__PROBLEM TO WORK ON__:
Work out how many lines in the data below contain "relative", and state that count with nothing added.

--------------------

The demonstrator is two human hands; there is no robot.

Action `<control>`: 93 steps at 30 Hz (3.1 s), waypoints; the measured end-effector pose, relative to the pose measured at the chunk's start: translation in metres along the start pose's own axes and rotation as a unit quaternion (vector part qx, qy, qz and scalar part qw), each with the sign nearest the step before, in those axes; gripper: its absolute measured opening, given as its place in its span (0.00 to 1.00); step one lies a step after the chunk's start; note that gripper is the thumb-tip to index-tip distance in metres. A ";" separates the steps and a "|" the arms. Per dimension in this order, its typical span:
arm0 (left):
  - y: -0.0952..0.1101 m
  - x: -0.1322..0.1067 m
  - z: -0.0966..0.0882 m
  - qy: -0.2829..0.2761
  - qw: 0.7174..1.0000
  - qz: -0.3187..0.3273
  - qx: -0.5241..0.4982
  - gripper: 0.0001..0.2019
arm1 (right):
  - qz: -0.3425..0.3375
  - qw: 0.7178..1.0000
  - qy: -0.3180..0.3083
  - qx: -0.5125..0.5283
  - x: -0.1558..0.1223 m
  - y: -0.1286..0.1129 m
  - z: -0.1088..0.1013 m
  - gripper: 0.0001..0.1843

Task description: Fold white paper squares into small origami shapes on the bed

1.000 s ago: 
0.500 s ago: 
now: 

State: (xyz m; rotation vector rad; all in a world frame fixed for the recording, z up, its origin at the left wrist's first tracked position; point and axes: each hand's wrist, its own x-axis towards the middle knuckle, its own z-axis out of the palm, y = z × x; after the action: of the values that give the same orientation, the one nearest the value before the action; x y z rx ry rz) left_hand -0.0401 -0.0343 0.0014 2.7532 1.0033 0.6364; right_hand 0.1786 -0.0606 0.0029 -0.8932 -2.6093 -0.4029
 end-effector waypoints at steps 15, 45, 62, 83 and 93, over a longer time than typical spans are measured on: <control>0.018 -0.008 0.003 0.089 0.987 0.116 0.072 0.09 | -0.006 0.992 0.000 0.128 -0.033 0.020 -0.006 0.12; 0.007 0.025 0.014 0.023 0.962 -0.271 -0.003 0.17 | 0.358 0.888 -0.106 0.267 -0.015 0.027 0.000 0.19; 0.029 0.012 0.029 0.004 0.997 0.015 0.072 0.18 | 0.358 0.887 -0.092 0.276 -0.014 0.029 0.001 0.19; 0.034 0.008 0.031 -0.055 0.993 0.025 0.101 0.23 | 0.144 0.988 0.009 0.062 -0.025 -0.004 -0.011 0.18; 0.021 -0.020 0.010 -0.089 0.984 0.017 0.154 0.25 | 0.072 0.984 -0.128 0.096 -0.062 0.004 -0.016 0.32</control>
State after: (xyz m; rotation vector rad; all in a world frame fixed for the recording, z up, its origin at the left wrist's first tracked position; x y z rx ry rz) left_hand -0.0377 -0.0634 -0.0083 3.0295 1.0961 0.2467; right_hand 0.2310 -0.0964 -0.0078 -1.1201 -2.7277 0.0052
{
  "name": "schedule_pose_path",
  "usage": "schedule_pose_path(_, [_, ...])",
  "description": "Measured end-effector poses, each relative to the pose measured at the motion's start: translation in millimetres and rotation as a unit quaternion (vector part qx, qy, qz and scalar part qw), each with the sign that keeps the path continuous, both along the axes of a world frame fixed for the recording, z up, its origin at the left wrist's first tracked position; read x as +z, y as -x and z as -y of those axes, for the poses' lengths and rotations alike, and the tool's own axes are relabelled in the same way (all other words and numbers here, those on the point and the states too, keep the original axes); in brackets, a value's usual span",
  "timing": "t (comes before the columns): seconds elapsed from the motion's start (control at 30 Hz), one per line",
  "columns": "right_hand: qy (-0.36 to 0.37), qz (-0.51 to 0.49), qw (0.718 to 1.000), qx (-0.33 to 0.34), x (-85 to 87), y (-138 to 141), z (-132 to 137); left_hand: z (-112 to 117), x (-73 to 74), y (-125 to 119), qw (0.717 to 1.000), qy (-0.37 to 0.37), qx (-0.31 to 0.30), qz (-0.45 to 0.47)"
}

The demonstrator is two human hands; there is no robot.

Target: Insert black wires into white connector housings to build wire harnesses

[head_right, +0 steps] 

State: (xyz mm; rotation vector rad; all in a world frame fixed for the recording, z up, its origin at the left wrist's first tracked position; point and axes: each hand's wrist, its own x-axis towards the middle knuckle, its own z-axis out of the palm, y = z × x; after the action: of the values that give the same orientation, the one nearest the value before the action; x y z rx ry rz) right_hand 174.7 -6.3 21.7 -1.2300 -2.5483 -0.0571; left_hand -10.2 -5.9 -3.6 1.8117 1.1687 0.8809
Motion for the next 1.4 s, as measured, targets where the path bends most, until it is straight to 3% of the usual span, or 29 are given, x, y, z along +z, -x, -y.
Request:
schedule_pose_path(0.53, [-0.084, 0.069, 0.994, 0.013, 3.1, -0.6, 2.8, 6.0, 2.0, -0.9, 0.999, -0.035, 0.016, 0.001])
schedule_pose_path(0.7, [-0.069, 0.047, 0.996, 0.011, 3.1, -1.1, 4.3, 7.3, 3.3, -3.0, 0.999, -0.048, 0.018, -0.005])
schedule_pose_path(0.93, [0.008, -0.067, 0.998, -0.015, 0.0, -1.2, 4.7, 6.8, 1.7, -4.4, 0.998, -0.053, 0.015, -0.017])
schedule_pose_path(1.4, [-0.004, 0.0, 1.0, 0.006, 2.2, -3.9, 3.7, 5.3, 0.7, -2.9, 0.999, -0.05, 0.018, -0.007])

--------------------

__EXERCISE OUTPUT__:
2